Vorschlag eines LFBB auf Basis eines LOX/Kerosin Triebwerkes mit Schub vergleichbar dem der Feststoffbooster.
=> Tankvolumen u. damit Leergewicht sind Faktor 4 kleiner gegenüber LOX/LH und damit werden auch nur geringere Anforderungen an Flügelspannweite und Fahrwerk gestellt. Vorhandene Turbotriebwerke können 1:1 übernommen werden.
1. Triebwerk mit Schub vergleichbar zu den vorhandenen Feststoffboostern => vergleichbar geringe Gravitationsverluste.
2. Ein Triebwerk/Booster ist zuverlässiger und billiger als 3, sowohl in Produktion als auch in Wartung
3. Triebwerk sei im Schub zu drosseln
=> geringere Belastung der Gesamtkonstruktion und der Nutzlast (z.B. Vibrationen) bei verlängerter Brenndauer.
wenn politische Argumente wegfallen, und es nur um Kosten per Raumflug geht, könnten über Lizenzproduktion bzw. Kauf fertiger Triebwerke Entwicklungskosten gespart werden, und die Triebwerke durch Serienproduktion billiger werden. Dasselbe Verfahren findet bei Flugzeugen statt, die auch wahlweise mit Triebwerken von GE oder R&R oder P&W ausgestattet werden. Dabei bleibt das Geld wegen der Lizenzfertigung oder Wartung im Lande.
Ich bin wie der Autor der Meinung, diesen Weg einzuschlagen sei sinnvoller, als über eine Ariane 6 nachzudenken.
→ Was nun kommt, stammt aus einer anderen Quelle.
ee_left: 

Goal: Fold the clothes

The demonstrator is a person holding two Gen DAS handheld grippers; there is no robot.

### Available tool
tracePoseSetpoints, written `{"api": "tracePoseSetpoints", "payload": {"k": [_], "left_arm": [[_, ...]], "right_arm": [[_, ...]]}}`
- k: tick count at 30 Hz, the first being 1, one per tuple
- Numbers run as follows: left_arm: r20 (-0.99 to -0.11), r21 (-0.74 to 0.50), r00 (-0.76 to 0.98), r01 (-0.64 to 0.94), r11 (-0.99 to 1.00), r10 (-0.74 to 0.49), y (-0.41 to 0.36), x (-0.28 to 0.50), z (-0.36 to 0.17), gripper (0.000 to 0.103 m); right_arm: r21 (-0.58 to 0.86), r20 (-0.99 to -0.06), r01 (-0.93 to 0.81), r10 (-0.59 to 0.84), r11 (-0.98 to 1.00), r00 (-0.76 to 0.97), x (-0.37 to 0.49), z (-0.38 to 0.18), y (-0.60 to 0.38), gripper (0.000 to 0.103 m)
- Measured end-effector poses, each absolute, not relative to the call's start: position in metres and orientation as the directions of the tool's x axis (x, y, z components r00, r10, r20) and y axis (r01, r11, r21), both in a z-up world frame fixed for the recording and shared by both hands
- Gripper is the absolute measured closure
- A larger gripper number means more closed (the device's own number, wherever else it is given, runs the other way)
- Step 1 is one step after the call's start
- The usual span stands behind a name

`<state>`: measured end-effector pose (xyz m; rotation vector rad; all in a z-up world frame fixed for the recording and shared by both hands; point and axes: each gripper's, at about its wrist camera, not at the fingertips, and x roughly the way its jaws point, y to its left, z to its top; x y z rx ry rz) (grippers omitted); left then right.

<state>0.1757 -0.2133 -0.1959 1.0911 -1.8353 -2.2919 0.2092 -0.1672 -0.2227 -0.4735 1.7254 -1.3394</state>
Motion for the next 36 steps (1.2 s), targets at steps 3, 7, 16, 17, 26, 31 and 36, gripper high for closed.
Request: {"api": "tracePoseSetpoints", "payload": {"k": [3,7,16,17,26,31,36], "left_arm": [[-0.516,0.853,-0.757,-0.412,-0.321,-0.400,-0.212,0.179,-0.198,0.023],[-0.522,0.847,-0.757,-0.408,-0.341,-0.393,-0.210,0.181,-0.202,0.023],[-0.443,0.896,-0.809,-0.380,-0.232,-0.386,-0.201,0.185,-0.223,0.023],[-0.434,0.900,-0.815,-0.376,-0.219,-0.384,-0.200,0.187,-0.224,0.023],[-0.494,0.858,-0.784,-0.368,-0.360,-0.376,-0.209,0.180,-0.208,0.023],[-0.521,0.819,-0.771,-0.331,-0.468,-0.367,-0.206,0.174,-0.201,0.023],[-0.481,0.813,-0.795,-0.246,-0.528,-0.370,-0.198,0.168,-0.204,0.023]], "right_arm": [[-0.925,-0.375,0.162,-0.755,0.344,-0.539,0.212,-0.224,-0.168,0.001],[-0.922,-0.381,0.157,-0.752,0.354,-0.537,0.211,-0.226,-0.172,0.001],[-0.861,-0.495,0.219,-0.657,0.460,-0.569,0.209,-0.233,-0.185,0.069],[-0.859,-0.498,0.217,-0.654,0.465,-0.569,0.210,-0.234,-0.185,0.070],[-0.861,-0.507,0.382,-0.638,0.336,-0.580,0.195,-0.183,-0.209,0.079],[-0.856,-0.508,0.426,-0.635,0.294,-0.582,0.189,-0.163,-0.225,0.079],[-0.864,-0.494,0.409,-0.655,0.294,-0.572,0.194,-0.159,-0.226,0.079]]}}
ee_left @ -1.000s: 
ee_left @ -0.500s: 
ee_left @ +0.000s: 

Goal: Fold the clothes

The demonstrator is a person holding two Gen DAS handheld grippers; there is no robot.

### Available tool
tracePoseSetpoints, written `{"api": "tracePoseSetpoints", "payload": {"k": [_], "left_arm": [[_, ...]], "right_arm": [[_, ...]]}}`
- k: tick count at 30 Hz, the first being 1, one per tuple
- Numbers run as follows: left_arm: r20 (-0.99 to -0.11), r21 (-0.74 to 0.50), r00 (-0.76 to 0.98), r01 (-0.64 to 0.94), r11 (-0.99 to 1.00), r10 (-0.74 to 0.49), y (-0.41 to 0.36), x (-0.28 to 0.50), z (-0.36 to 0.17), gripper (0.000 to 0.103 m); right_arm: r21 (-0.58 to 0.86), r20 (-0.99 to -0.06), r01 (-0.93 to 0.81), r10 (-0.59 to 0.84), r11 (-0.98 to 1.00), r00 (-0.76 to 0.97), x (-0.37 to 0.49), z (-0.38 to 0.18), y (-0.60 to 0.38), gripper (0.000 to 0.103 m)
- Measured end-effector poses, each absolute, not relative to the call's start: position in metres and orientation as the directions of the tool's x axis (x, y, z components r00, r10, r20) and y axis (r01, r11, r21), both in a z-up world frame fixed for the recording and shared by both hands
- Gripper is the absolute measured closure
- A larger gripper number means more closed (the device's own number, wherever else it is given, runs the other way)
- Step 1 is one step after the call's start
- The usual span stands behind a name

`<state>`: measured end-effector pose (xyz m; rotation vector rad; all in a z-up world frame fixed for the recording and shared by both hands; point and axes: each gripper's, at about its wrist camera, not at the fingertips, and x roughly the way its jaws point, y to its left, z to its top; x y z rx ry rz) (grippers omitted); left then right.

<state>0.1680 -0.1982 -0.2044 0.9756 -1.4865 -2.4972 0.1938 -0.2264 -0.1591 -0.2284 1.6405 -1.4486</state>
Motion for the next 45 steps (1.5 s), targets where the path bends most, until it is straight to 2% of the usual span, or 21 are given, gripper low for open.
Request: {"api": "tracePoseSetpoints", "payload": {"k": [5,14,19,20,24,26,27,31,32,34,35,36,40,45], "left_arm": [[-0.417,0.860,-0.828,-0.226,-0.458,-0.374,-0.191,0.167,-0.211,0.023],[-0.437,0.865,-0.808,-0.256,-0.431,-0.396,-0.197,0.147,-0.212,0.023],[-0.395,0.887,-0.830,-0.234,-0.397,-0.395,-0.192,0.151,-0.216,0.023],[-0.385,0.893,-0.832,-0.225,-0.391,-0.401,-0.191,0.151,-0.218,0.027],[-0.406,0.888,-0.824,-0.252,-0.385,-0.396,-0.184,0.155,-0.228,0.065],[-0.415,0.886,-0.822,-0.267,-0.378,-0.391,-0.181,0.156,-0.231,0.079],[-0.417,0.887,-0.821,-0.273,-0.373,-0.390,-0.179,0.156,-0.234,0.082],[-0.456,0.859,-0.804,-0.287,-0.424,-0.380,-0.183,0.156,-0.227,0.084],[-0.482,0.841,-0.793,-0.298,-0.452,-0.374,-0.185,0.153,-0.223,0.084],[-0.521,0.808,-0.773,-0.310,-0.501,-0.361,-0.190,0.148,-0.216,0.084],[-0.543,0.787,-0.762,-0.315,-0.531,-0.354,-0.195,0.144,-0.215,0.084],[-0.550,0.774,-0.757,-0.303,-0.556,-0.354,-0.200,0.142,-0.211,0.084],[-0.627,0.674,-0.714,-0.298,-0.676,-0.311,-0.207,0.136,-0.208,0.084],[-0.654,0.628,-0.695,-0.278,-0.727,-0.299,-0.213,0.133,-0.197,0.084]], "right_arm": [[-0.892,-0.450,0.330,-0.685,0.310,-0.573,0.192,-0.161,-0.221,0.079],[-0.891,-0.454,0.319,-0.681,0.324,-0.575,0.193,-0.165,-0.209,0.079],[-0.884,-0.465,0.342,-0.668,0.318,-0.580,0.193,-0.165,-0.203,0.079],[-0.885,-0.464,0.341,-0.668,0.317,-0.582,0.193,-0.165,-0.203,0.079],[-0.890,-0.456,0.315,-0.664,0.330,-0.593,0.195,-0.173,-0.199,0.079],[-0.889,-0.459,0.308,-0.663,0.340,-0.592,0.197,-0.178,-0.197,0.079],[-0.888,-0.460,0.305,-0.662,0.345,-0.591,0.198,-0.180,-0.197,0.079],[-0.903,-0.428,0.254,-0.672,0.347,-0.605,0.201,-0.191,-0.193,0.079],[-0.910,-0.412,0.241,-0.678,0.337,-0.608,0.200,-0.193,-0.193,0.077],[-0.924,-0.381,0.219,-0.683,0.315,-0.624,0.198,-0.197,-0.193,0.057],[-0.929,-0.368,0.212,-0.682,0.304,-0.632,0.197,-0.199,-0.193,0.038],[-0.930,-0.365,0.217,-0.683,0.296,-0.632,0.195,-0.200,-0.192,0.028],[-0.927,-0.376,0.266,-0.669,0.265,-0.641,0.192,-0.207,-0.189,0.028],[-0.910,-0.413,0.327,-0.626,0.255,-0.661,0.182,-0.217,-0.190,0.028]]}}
1: Es ist leider eine übliche Raumfahrtkrankheit alles neu entwickeln zu wollen. Das Vulcain 1 war qualifiziert für 1000 s Betrieb und lief in der Erprobung bis zu 6.000 s. Ein Hrund für eine Neuentwicklung ist das bei Vulcain der Schub für den Vakuumbetrieb angepasst ist. Aber auch ich sehe hier keine technologische Notwendigkeit – vier vulcain 2 würden auch reichen
2: Die Tanks liefern auch Auftrieb und machen nur ein drittel der Abtrennmasse aus, LOX/Kerosin bringt also nicht so viel, zumal dies bei der ersten Stufe nicht kritisch ist.
3: Gilt für alle wiederwendbare Lösungen, auch bei anderen Treibstoffen
Im Vergleich dazu läuft der Vorschlag auf die Entwicklung eines neuen Triebwerks hinaus, das (bei gleichem Schub wie die EAP) sechsmal schubstärker als ein Vulcain 1. Klingt für mich sehr teuer.
Mehr Triebwerke wirken sich nicht so auf die Produktionskosten aus, da jedes ja mehrmals verwendet wird. Im Effekt wird nur ein neues Triebwerk pro Flug benötigt wenn siebenmal wieder verwendet wird.
Bei Erststufen drosselt man nicht Triebwerke, außer sie arbeiten sehr lange (SSME, RD-180) um die Beschleunigung zu reduzieren. Je höher er Schub und desto geringer die Brennzeit um so besser.